→ **What is required**
From the entries that follow, copy each line in which "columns" appears.

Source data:

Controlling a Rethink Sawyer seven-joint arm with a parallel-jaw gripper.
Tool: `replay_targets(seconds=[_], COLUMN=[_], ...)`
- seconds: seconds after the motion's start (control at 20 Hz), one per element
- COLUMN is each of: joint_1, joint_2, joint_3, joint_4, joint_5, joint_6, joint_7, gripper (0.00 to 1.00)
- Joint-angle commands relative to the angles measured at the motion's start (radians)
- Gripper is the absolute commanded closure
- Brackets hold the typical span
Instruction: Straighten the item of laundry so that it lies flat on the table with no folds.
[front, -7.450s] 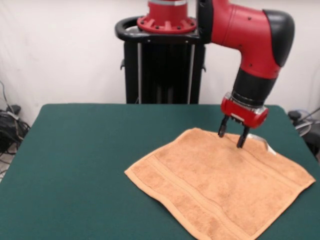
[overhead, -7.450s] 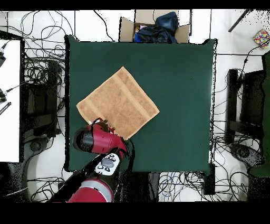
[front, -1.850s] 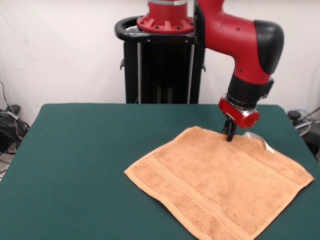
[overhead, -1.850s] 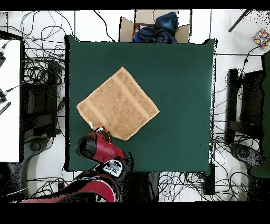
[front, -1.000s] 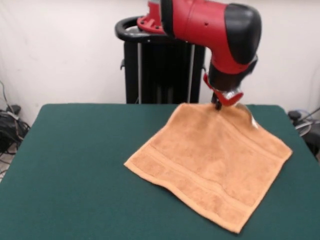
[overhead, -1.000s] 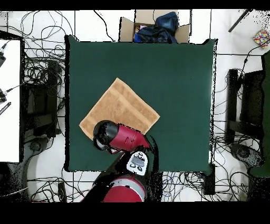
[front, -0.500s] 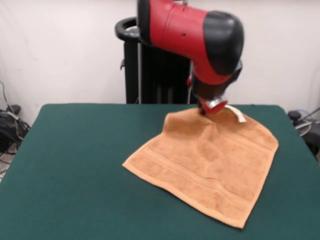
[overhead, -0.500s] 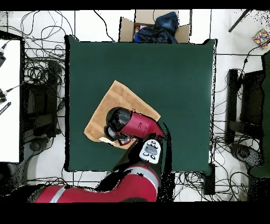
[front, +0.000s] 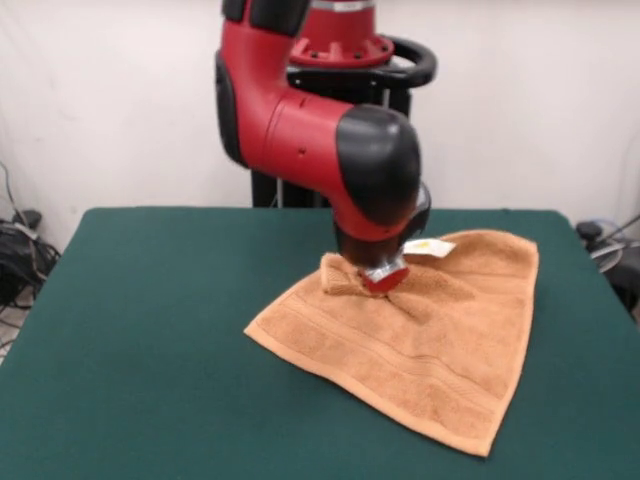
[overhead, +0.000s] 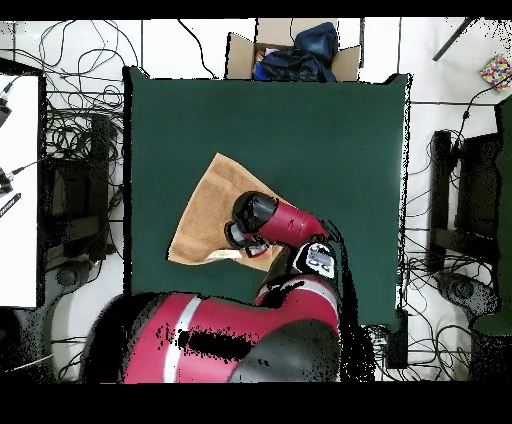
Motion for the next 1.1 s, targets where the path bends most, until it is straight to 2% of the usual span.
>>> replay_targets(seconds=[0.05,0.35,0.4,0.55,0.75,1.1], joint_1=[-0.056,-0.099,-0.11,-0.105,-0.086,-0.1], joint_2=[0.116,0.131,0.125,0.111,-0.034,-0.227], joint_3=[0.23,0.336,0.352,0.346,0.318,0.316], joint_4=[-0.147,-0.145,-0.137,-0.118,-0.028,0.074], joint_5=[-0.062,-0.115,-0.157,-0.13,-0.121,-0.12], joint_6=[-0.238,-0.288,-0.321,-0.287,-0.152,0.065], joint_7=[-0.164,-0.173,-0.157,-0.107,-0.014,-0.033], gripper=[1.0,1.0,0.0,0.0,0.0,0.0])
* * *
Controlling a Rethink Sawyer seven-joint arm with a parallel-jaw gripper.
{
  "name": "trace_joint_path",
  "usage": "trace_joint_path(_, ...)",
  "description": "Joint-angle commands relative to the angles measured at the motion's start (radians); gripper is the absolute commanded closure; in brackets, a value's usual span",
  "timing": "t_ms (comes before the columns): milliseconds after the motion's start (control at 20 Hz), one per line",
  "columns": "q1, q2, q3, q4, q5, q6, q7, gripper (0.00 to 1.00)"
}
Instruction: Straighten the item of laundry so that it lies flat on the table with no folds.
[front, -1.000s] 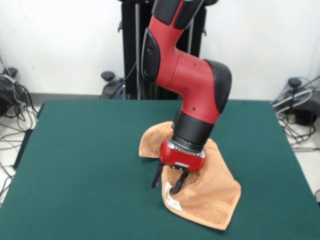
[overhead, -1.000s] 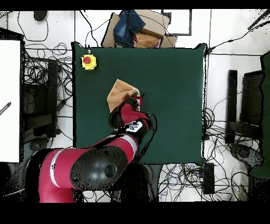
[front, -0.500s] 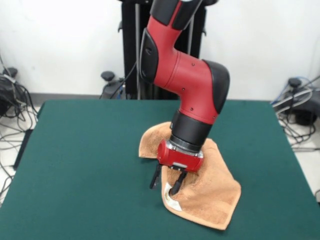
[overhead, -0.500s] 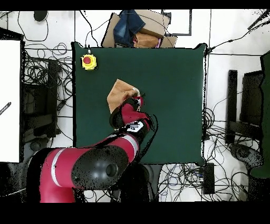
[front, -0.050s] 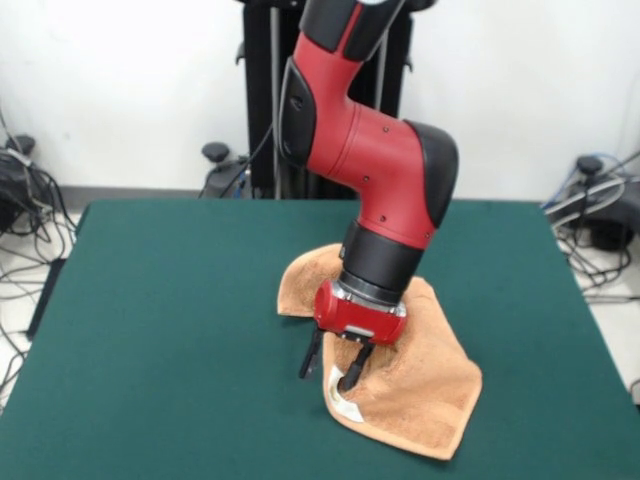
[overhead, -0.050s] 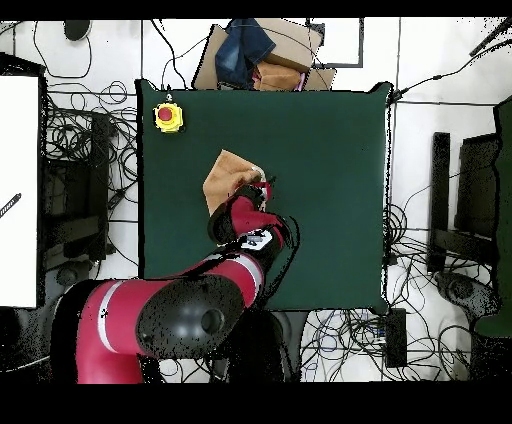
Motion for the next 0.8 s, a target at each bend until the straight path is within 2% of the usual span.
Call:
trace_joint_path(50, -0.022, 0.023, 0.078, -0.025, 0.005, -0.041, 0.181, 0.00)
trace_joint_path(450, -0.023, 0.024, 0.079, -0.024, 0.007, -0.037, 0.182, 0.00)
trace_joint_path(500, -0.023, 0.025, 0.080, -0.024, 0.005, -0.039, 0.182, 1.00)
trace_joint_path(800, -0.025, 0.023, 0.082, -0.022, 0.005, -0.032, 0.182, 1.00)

→ **Completed exercise**
  "timing": "t_ms (comes before the columns): milliseconds after the motion's start (control at 20 Hz), one per line",
  "columns": "q1, q2, q3, q4, q5, q6, q7, gripper (0.00 to 1.00)"

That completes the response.